Pet Shop Boys sampled "Love Comes Quickly" for their song "Somebody Else's Business", which appeared on the Disco 3 album in 2003.

===Artwork===
The cover, featuring Chris Lowe in a baseball cap emblazoned with "BOY" in block letters, has become an iconic Pet Shop Boys image. Neil Tennant later recollected that he had expected the image of the cap to be the group's coming out moment, calling it "incredibly gay".

==Critical reception==
In a contemporary review for Billboards "Dance Trax" column, Brian Chin wrote that "Pet Shop Boys' "Love Comes Quickly" (Parlophone U.K.) is even more a tribute to drifting Italian disco-pop than the team's current hit. Once "West End Girls" has concluded what will undoubtedly be a hugely successful run, this will follow nicely. The flip, "That's My Impression," deserves double A-rank, with its jittery hi-NRG beat and petulant lyric." Dave Henderson of Sounds noted that the "mellow" song is "not as immediately striking" as "West End Girls", but added the Pet Shop Boys "know their onions when it comes to massaging the correct ear lobes".

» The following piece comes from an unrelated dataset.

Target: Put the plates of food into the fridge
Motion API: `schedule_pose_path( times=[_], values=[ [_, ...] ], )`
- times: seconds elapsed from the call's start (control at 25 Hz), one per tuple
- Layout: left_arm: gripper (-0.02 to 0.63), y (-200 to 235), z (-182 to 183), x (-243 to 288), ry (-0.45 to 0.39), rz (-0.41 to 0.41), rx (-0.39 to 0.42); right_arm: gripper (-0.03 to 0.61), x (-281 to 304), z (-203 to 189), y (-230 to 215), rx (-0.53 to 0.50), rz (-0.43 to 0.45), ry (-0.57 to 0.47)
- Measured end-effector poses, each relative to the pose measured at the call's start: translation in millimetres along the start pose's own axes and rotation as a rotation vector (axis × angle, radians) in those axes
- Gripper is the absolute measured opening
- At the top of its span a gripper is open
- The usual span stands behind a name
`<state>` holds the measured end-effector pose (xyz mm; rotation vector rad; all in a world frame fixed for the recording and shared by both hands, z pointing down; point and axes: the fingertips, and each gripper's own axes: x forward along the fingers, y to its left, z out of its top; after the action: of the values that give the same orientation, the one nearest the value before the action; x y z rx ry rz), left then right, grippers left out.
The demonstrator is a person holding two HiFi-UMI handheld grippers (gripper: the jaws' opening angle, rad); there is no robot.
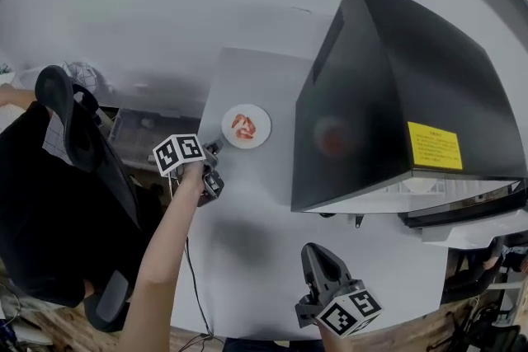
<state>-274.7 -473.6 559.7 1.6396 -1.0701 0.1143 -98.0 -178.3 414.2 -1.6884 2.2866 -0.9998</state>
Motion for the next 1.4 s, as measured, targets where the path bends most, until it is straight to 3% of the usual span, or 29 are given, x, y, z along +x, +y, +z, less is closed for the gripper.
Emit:
schedule_pose_path(
  times=[0.2, 0.32, 0.6, 0.96, 1.4],
  values=[
    [0.105, 21, 15, 33, 0.037, 0.056, -0.032, 0.017, 3, -5, -11, 0.004, -0.052, 0.012],
    [0.110, 27, 15, 48, 0.062, 0.052, -0.075, 0.017, 2, -6, -19, 0.015, -0.077, 0.015],
    [0.116, 25, 23, 67, 0.088, 0.034, -0.089, 0.017, 1, -7, -36, 0.035, -0.122, 0.019],
    [0.116, 23, 24, 73, 0.209, 0.053, -0.115, 0.017, 8, -9, -38, 0.048, -0.115, 0.034],
    [0.115, 23, 25, 78, 0.283, 0.106, -0.130, 0.017, 6, -10, -42, 0.079, -0.122, 0.027]
  ],
)
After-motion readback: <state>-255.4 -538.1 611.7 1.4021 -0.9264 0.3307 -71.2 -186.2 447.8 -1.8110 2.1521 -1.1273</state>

In a 2023 interview with Greatest Hits Radio, Noel Gallagher stated that "Love Comes Quickly" is the song he wished he'd written.

==Music video==
Directed by Andy Morahan and Eric Watson, the video to the song is very simple, utilising facial shots of Tennant singing, interposed with blurry montages of the faces of various other people; at points, shots of Lowe, lying on top of a construction of a square grid, are superimposed over these shots. Watson would later call it a "complete disaster".

==Live performances==
Pet Shop Boys performed "Love Comes Quickly", along with "West End Girls", at the 1986 MTV Video Music Awards, accompanied by singer Ava Cherry. The song was on the setlist of their first tour in 1989. More recently, "Love Comes Quickly" has been performed on the Super Tour in 2016–2017 with Tennant on keyboards and on the Dreamworld tour in 2022–2024.

==Track listings==
===7": Parlophone / R 6116 (UK)===
- A. "Love Comes Quickly" – 4:18
- B. "That's My Impression" – 4:45

===12": Parlophone / 12 R 6116 (UK)===
- A. "Love Comes Quickly" (Dance Mix) – 6:50
- B. "That's My Impression" (Disco Mix) – 5:18
  - also released on 10" (10 R 6116)

===12": EMI America / V-19218 (US)===
- A1. "Love Comes Quickly" (Shep Pettibone Mastermix) – 7:34
- A2. "Love Comes Quickly" (Dub Mix) – 6:55
- B1. "Love Comes Quickly" (Dance Mix) – 6:50
- B2. "That's My Impression" (Disco Mix) – 5:18

==Personnel==
Credits adapted from the liner notes for Please: Further Listening 1984–1986 and "Love Comes Quickly".

Pet Shop Boys
- Chris Lowe
- Neil Tennant

Additional musicians
- Andy Mackay – saxophone

Technical
- Stephen Hague – production
- David Jacob – engineering

Artwork
- Mark Farrow – design
- Chris Lowe – design
- Eric Watson – photography

==Charts==

Chart performance for "Love Comes Quickly"
| Chart (1986) | Peak position |
|---|---|
| Australia (Kent Music Report) | 54 |
| Belgium (Ultratop 50 Flanders) | 35 |
| Canada Top Singles (RPM) | 74 |
| Europe (European Hot 100 Singles) | 15 |
| Finland (Suomen virallinen lista) | 12 |
| Ireland (IRMA) | 13 |
| New Zealand (Recorded Music NZ) | 8 |
| Spain (AFYVE) | 6 |
| Switzerland (Schweizer Hitparade) | 24 |
| UK Singles (OCC) | 19 |
| US Billboard Hot 100 | 62 |
| US Dance Club Songs (Billboard) with "That's My Impression" | 10 |
| US Dance Singles Sales (Billboard) with "That's My Impression" | 37 |
| US Cash Box Top 100 Singles | 56 |
| West Germany (GfK) | 17 |

==Cover versions==
As early as 1986, a Japanese-language cover version of the song was recorded by pop singer Hidemi Ishikawa.

UK hardcore rave group Ultrabeat covered the song in 2005 with additional production and writing from fellow hardcore producer Hixxy.